Beginning in the 1920s, she worked as a taxi driver in the Norwegian city of Tromsø, becoming the first woman to drive a cab there. Some of her passengers were trappers returning from the Arctic outpost of Svalbard, who would brag about their exploits and how much money they were making.

== Svalbard expeditions ==
In 1932, Woldstad was recruited for an expedition to Svalbard led by Anders Sæterdal, immediately accepting the offer to join. With this, she became the first female trapper in the remote archipelago.

Some of her male peers on the trip were skeptical that Woldstad, at only 1.57 meters tall, could keep up, but she was an excellent hunter, having previously won trophies for marksmanship. She shot her first polar bear that December.
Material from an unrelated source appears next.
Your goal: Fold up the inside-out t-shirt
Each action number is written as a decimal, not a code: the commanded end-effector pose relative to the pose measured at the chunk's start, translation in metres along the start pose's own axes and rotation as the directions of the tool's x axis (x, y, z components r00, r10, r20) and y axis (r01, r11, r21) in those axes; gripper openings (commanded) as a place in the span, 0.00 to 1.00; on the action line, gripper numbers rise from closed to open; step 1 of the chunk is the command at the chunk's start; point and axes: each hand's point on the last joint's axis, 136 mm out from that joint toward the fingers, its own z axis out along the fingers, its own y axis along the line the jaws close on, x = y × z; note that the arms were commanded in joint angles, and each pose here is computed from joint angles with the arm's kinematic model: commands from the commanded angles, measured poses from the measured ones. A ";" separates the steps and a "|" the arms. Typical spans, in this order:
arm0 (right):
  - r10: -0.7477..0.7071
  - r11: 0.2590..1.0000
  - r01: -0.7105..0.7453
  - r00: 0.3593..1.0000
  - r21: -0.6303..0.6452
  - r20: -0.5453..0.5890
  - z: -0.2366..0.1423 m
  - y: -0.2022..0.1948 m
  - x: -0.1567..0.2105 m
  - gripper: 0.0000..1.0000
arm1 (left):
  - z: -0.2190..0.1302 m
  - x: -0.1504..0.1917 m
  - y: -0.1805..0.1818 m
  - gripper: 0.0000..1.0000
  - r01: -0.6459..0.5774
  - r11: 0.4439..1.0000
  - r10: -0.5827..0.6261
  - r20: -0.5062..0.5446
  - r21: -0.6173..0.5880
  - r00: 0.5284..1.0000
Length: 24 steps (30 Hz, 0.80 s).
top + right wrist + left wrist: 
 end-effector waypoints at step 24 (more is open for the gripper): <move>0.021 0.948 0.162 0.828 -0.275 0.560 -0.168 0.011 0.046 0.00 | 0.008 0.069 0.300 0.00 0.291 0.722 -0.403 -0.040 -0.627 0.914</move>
She returned to the islands, specifically to Hornsund, in 1933 and 1934, bringing along her sons, who became trappers themselves. As a trapper, Woldstad generally focused on the area around the bay of Hyttevika. She would spend five seasons in all on Svalbard, in which time she and her hunting partners killed 77 polar bears, in addition to foxes and geese.

== Later years ==
After closing out her time as a hunter, Woldstad settled on a farm with Sæterdal, with whom she was almost certainly involved romantically, but the pair split up five years later.

In her later years, she frequently gave lectures on her Svalbard experiences around Norway. She published a memoir of her time as an Arctic hunter, titled The First Woman Trapper on Svalbard, in 1956. It was later reprinted and translated into English as Wanny Get Your Gun. Notable in Woldstad's writings is her use of masculine term fangstmann (trapper) to describe herself, instead of the expected feminine fangstkvinne.

She died in 1959, after being hit by a truck in Sørkjosen.